▶ **GOAL OF THE EXERCISE**:
Please return every line of the records below that holds the word "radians".

(Entries taken from a collection)
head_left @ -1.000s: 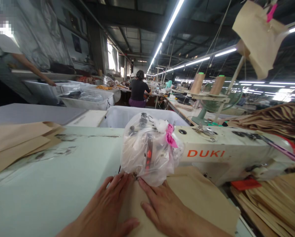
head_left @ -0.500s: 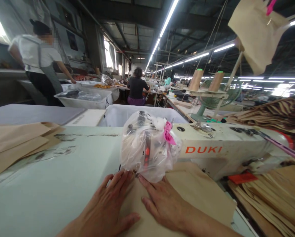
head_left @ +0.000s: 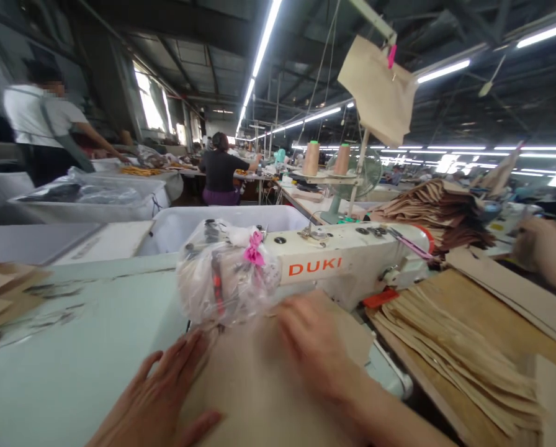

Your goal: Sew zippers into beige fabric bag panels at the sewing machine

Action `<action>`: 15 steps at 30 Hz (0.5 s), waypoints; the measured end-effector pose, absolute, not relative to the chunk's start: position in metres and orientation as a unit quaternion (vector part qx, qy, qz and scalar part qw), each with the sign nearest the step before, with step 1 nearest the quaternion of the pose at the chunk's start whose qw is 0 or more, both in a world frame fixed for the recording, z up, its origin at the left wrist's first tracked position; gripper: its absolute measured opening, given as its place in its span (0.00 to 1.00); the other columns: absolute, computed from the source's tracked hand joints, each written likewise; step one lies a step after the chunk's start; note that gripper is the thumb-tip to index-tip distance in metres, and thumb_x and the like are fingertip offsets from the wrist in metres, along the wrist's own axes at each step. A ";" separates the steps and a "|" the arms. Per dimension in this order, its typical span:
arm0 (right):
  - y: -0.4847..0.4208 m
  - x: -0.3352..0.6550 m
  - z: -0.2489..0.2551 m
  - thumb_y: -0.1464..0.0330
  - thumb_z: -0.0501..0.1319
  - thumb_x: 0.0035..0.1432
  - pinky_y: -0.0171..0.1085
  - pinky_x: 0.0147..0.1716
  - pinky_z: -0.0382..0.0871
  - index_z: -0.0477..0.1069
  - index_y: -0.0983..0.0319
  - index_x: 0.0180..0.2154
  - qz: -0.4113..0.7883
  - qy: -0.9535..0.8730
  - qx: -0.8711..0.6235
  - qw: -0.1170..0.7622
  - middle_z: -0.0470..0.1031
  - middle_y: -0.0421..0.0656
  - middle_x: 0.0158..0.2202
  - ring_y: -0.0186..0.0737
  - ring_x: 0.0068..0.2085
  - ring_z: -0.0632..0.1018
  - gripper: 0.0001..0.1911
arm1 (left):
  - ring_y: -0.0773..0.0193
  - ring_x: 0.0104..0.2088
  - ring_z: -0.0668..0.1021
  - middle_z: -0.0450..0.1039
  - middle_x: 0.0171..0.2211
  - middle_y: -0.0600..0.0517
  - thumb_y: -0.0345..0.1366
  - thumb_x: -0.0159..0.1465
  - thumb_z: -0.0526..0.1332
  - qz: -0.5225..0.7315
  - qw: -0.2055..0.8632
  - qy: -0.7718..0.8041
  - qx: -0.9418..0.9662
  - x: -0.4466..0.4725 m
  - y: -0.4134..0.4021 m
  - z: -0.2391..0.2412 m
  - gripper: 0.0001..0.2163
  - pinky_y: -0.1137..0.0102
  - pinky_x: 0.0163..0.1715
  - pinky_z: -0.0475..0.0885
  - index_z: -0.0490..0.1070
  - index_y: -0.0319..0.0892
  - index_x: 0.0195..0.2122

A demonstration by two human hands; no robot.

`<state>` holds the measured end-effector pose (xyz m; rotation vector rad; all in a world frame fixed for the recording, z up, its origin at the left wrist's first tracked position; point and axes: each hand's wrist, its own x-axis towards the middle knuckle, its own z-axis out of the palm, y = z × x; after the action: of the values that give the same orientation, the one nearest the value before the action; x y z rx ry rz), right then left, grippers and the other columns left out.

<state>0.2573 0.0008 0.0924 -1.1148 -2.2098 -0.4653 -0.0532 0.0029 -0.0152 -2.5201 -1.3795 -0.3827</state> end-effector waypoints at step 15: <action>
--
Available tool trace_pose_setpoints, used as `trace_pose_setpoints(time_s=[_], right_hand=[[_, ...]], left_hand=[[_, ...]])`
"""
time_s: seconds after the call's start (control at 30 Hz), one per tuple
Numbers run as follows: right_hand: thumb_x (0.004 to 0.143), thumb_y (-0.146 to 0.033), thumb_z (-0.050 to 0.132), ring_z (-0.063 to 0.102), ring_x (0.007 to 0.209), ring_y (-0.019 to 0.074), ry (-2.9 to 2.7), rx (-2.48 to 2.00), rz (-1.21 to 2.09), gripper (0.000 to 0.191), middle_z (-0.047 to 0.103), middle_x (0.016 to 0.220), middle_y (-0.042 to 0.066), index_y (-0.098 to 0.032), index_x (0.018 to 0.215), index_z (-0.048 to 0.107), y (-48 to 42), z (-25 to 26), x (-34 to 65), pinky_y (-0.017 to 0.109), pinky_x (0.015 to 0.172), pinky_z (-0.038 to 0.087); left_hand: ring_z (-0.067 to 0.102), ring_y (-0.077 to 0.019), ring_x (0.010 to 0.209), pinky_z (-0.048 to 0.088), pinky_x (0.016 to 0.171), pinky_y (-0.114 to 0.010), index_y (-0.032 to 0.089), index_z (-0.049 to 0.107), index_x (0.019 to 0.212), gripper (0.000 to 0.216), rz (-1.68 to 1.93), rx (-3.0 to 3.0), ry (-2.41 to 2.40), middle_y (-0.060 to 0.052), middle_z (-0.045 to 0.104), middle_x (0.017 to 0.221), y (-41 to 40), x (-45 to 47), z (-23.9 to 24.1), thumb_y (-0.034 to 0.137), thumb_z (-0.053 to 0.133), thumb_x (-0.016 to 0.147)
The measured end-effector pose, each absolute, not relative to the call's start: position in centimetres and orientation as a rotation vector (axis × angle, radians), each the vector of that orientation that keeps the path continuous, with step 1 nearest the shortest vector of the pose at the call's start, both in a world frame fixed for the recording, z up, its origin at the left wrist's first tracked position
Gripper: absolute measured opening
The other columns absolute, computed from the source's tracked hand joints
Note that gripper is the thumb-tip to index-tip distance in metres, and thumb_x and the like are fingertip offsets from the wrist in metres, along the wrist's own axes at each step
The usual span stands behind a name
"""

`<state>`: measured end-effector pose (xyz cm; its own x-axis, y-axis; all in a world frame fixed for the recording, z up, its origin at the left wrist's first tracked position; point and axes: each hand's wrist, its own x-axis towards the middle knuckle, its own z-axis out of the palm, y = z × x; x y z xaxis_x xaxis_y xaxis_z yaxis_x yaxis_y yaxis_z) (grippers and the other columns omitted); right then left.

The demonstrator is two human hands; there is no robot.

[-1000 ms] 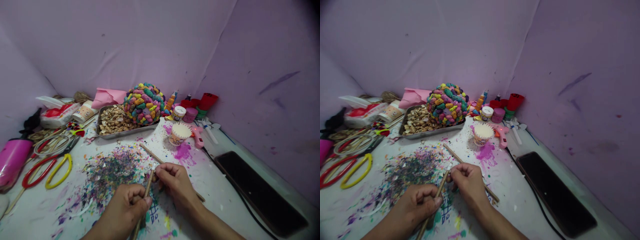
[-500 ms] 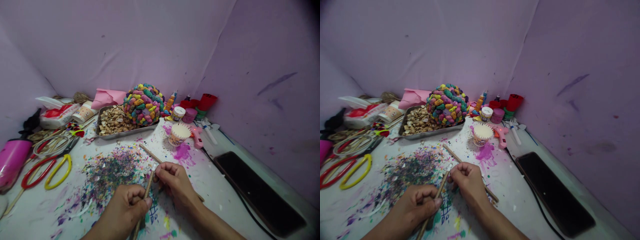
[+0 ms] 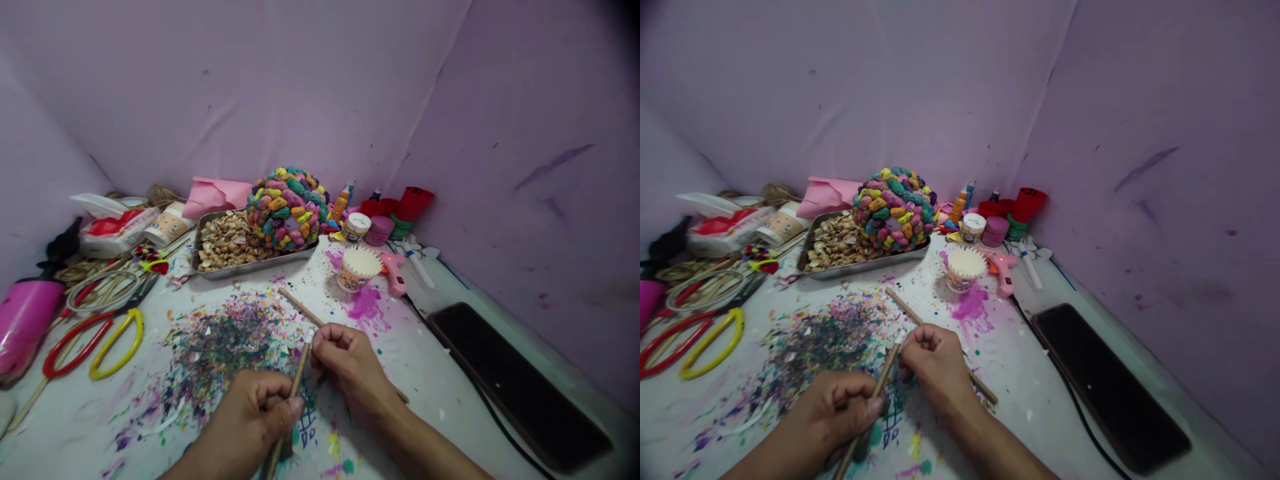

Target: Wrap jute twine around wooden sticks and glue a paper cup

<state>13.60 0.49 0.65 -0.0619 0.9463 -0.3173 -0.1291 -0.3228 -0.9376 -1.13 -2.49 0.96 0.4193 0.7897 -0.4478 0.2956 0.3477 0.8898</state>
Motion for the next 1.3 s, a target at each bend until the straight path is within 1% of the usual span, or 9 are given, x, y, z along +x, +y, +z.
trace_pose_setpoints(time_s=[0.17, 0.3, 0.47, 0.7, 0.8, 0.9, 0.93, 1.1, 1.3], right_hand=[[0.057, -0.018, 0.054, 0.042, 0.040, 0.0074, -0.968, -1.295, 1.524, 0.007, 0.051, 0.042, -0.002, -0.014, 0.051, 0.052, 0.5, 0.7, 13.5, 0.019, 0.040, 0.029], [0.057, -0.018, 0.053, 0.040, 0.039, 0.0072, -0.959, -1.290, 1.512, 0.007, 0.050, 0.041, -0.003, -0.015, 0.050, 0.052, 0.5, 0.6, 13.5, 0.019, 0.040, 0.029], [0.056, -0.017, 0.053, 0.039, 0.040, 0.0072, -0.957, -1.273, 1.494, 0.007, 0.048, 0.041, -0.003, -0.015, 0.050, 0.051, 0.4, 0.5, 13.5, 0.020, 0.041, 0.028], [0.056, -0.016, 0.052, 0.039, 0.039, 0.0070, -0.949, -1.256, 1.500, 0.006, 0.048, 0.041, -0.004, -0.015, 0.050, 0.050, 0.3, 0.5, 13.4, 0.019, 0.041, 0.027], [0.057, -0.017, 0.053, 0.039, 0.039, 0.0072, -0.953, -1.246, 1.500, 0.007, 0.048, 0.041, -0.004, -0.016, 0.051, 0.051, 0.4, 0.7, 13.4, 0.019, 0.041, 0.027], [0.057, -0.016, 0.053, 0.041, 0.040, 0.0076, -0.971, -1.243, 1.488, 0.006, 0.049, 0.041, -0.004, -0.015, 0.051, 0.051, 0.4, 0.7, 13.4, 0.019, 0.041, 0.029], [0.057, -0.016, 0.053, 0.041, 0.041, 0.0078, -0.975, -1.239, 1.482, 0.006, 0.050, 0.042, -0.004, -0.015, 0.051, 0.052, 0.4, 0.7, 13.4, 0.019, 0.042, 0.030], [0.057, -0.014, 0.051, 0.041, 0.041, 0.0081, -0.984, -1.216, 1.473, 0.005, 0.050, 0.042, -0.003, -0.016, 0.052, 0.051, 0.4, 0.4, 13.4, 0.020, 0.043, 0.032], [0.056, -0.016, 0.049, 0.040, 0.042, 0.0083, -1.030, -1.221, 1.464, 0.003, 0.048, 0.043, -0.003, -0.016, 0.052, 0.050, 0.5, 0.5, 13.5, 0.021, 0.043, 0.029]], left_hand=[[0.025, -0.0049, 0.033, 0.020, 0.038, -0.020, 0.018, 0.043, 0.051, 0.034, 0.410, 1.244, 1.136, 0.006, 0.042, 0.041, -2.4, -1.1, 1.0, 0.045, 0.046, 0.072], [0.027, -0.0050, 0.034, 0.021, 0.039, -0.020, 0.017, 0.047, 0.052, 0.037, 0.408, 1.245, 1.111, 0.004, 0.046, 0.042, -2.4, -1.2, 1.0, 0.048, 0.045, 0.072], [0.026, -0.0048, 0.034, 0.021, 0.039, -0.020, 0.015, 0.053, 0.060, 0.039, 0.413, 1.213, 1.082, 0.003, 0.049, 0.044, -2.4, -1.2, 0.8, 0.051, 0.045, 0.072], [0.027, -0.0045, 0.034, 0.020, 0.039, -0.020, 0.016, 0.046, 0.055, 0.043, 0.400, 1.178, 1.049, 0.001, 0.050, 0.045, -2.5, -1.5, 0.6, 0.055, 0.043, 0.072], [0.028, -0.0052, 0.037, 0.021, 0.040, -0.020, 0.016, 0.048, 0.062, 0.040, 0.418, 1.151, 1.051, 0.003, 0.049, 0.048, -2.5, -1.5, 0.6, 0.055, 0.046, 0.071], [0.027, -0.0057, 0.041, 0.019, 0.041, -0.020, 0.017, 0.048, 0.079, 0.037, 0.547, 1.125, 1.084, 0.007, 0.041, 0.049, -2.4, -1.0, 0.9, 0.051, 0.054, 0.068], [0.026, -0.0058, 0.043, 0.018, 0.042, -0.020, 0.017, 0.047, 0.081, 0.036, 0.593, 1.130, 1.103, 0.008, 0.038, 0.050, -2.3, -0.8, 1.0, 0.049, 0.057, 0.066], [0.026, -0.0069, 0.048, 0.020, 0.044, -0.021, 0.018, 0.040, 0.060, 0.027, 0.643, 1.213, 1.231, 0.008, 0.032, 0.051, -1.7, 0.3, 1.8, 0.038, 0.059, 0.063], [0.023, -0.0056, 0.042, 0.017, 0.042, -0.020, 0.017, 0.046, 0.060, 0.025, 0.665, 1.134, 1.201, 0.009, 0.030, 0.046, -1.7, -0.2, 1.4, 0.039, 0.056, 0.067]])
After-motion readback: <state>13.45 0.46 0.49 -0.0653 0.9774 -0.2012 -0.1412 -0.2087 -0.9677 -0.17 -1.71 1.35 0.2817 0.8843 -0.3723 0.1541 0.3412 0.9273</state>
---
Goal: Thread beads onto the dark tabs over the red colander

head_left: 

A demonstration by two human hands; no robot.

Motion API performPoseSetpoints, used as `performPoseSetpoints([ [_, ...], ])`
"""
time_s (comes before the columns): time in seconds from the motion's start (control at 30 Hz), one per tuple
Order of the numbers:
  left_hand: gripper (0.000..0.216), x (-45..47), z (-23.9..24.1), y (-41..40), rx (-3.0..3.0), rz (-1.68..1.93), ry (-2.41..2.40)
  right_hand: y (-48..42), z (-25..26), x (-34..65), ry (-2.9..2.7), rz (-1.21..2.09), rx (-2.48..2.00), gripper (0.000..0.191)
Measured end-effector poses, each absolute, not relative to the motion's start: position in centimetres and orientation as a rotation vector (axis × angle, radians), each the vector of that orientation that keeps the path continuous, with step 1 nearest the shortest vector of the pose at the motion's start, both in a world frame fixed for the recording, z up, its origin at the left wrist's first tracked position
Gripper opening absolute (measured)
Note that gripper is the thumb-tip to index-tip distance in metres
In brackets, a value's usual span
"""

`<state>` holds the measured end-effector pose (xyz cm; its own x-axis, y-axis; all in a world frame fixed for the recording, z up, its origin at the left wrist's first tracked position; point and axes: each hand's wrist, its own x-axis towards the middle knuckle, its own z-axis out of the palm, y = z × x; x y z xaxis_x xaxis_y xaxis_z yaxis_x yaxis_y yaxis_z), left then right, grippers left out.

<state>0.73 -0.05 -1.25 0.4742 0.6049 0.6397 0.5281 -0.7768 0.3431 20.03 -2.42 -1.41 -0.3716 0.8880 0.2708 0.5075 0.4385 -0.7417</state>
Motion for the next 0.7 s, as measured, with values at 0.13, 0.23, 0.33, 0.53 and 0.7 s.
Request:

▶ **PROBLEM SOLUTION**:
The measured end-effector pose, each absolute, not relative to the call's start: position in centimetres and orientation as a rotation vector (axis × angle, radians), each the vector of that orientation that keeps the path continuous, with step 1 nearest the shortest vector of the pose at the call's start, both in a world frame fixed for the recording, z up, its origin at the left wrist's first tracked position
Measured end-effector poses, each absolute, not relative to the motion's start: position in centimetres and orientation as a rotation vector (axis × angle, radians), each the vector of that orientation that keeps the path continuous, with step 1 nearest the shortest vector of the pose at the motion's start, both in a world frame fixed for the recording, z up, its origin at the left wrist's first tracked position

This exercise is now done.